BodyWalk is a python library implementing popular random walk techniques for sampling uniformly over convex bodies. More precisely, this package offers the following functionalities:
- Efficient implementation of several random walk algorithms, including Ball Walk, Hit-and-Run, and Billiard Walk;
- Support for general convex bodies, including rectangles, balls, and polytopes;
- Implementation of rounding techniques for improved mixing time.
from bodywalk.sampling import ball_walk, billiard_walk, hit_and_run
from bodywalk.geometry import Polytope
convex_body = Polytope([[1, 0], [-1, 0], [0, 1], [0, -1]], [0.5]*4) # Square of side 1 centered at (0, 0)
initial_sample = [0, 0] # Initial point to start the Markov Chain
random_state = 42 # RNG seed
chain = ball_walk(convex_body, initial_sample, delta=0.5)
# chain = billiard_walk(convex_body, initial_sample, tau=0.5)
# chain = hit_and_run(convex_body, initial_sample)

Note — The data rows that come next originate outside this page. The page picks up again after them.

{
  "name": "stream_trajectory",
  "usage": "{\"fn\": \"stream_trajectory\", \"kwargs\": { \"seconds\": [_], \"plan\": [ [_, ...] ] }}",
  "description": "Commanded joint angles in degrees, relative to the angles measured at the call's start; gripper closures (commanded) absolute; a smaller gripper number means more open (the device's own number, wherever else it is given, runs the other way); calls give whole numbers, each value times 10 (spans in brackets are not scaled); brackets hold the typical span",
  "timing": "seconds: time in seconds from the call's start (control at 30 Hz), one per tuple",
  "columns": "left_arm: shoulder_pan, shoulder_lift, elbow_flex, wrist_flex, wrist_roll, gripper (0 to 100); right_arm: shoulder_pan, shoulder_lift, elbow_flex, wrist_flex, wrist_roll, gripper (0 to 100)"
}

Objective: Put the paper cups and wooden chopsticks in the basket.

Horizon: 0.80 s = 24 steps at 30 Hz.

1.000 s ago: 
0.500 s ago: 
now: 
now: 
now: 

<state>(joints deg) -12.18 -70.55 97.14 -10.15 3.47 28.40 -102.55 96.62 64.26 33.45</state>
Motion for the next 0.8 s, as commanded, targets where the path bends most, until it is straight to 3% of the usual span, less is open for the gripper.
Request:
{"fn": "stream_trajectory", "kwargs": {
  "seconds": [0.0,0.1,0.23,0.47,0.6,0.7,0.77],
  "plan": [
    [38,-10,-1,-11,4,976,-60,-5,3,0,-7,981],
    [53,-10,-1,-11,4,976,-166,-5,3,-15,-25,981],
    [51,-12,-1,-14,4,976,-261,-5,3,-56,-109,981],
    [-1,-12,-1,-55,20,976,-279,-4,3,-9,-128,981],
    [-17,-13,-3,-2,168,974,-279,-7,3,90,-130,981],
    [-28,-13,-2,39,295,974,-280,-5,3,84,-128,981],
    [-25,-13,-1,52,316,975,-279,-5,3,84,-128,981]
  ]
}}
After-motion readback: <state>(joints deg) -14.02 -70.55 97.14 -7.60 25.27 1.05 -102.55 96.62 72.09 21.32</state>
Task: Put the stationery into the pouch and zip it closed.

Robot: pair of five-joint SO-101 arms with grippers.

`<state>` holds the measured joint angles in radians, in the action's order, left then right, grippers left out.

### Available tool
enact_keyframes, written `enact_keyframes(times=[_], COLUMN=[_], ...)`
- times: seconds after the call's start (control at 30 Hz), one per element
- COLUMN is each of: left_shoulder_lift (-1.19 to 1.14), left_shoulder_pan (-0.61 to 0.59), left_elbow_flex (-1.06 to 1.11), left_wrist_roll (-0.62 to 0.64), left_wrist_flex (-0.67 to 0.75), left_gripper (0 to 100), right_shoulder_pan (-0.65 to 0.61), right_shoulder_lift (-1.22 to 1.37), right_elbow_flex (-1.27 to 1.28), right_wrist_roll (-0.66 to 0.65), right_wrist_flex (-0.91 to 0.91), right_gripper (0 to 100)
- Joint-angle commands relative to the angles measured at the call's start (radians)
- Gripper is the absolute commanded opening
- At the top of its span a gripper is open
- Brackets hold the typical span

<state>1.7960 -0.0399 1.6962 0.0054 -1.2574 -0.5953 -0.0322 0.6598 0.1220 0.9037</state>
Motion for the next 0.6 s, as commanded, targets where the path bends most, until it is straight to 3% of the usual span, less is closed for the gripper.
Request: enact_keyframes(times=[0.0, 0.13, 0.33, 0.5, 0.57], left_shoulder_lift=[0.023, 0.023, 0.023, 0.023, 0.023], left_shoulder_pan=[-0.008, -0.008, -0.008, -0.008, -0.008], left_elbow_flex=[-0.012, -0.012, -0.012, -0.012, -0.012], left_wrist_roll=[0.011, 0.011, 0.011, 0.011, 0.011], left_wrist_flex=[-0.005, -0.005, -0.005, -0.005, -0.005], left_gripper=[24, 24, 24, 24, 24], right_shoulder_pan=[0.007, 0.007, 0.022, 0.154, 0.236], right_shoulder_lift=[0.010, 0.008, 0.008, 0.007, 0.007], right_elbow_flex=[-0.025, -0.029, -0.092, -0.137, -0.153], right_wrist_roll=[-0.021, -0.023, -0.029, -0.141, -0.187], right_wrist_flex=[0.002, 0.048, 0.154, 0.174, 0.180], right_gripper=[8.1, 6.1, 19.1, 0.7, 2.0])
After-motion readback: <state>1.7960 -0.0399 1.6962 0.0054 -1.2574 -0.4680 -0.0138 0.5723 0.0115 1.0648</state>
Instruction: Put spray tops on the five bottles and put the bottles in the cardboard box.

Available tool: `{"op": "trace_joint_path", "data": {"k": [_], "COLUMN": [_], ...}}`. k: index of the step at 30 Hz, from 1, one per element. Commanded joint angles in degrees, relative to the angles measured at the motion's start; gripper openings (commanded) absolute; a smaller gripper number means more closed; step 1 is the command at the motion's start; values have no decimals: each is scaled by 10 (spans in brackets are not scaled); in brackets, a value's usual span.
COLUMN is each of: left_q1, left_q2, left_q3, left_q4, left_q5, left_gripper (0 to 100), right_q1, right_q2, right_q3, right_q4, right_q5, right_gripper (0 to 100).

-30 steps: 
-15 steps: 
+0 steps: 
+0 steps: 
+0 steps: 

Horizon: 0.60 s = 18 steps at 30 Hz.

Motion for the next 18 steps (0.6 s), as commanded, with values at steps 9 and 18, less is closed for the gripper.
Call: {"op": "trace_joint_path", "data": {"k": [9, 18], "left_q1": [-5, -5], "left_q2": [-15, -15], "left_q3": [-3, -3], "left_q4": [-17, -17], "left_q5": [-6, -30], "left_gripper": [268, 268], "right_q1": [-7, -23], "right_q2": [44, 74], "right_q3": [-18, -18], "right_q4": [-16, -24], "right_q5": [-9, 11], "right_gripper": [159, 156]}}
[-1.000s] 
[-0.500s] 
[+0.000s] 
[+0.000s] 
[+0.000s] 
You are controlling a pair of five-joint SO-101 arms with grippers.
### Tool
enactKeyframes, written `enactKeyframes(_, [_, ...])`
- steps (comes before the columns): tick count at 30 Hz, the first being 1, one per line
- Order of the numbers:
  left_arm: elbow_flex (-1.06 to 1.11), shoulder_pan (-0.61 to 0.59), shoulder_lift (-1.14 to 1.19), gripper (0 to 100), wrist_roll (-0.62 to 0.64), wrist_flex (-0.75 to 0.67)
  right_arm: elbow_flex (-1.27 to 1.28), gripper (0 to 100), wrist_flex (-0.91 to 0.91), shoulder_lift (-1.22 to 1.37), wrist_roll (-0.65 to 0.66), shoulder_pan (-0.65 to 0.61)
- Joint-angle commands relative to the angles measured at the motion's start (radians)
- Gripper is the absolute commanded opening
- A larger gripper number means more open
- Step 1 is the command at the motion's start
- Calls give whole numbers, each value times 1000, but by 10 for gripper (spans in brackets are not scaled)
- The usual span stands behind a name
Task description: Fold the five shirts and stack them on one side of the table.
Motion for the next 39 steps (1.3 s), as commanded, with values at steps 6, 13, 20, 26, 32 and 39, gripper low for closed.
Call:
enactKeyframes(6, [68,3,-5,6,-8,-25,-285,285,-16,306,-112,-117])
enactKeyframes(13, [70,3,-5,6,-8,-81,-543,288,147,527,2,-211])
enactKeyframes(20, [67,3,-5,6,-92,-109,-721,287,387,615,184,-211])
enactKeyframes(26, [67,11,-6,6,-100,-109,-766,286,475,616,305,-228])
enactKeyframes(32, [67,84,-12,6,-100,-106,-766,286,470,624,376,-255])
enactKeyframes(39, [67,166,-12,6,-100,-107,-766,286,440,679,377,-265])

for sample in chain.generate(random_state):
# process the samples one-by-one
# generate a batch of 10 samples, ignoring the first 100
samples = chain.sample(n=10, warmup=100, random_state=random_state)
This module was tested using the following dependencies:
- Python >= 3.9
- Numpy >= 1.21.4
- Pytest >= 6.2.5
This project is released under the BSD-3 Clause license.
[1] L. Lovász. An Algorithmic Theory of Numbers, Graphs and Convexity, volume 50 of CBMS-NSF Regional Conference Series in Applied Mathematics. Society for Industrial and Applied Mathematics, 1986. ISBN 9781611970203.
[2] L. Lovász. Hit-and-run mixes fast. Mathematical Programming, 86(3):443–461, 1999. ISSN 0025-5610. doi: 10.1007/s101070050099.
[3] B.T. Polyak and E.N. Gryazina. Billiard walk-a new sampling algorithm for control and optimization. IFAC Proceedings Volumes, 47(3):6123-6128, 2014.